§ **YOUR OBJECTIVE**
Using the data that follows, say how many lines contain the word "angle", giving the number by itself.

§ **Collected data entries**
◇ ◇ ◇ ◇

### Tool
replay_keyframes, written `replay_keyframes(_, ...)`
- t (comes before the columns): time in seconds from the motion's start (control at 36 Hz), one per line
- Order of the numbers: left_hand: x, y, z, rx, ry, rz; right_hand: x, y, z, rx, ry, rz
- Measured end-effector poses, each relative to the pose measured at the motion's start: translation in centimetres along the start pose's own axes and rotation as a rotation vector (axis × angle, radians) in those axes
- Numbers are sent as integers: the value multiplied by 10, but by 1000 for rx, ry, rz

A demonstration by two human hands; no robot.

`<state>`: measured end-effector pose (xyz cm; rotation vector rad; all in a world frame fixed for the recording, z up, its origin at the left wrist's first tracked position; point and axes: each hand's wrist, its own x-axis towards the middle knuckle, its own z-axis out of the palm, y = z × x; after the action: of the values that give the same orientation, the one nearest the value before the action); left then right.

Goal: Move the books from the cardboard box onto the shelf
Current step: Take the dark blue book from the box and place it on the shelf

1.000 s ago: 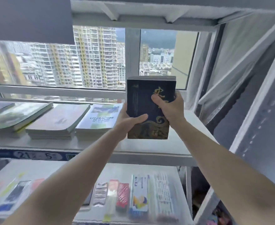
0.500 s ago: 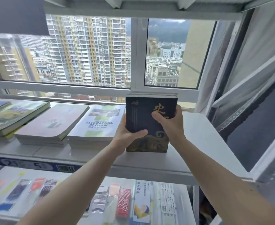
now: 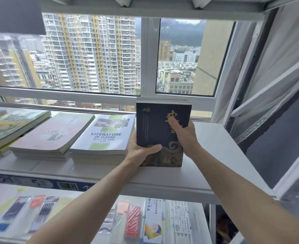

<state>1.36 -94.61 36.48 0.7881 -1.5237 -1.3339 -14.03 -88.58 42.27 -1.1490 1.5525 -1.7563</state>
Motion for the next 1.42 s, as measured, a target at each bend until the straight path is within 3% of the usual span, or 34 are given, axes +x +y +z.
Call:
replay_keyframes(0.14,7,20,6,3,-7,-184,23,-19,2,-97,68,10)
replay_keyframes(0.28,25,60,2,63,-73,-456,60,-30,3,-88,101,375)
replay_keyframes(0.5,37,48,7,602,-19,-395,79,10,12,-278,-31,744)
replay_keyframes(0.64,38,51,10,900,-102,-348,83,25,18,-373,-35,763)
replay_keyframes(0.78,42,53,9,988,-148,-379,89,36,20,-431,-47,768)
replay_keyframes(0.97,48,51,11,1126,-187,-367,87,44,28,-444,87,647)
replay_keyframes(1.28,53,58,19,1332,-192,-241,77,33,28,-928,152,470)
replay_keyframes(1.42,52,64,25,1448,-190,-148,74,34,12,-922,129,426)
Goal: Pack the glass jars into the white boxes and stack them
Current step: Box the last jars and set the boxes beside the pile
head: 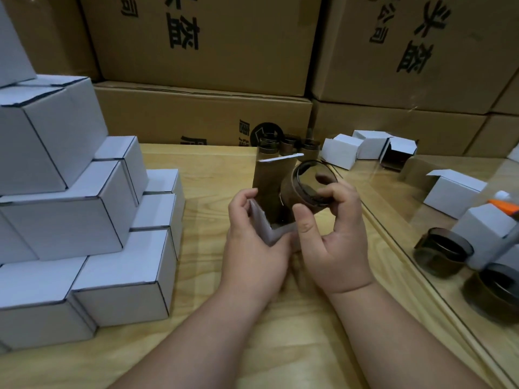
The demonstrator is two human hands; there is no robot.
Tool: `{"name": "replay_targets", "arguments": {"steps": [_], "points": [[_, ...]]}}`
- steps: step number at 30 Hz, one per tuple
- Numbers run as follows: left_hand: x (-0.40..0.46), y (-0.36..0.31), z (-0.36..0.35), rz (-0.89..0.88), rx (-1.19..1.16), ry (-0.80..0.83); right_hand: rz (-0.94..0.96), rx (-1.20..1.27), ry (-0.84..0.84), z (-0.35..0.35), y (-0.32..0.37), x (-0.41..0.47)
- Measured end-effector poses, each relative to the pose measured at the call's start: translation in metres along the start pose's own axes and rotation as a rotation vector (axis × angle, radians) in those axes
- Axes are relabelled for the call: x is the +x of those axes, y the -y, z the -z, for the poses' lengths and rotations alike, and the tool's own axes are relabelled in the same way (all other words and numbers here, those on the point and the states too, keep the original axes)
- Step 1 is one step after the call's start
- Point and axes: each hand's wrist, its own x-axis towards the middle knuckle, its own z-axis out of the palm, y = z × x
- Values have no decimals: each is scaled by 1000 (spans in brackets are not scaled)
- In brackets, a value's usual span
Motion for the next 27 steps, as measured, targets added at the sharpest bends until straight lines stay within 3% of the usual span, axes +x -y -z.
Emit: {"name": "replay_targets", "arguments": {"steps": [20,27], "points": [[3,10,-1,-34,-18,-19,-92,-133,130,-6,-1,2],[2,8,-1,-27,-2,20,-180,-155,264,-7,-4,0]]}}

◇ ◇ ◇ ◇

§ **ANSWER AREA**
2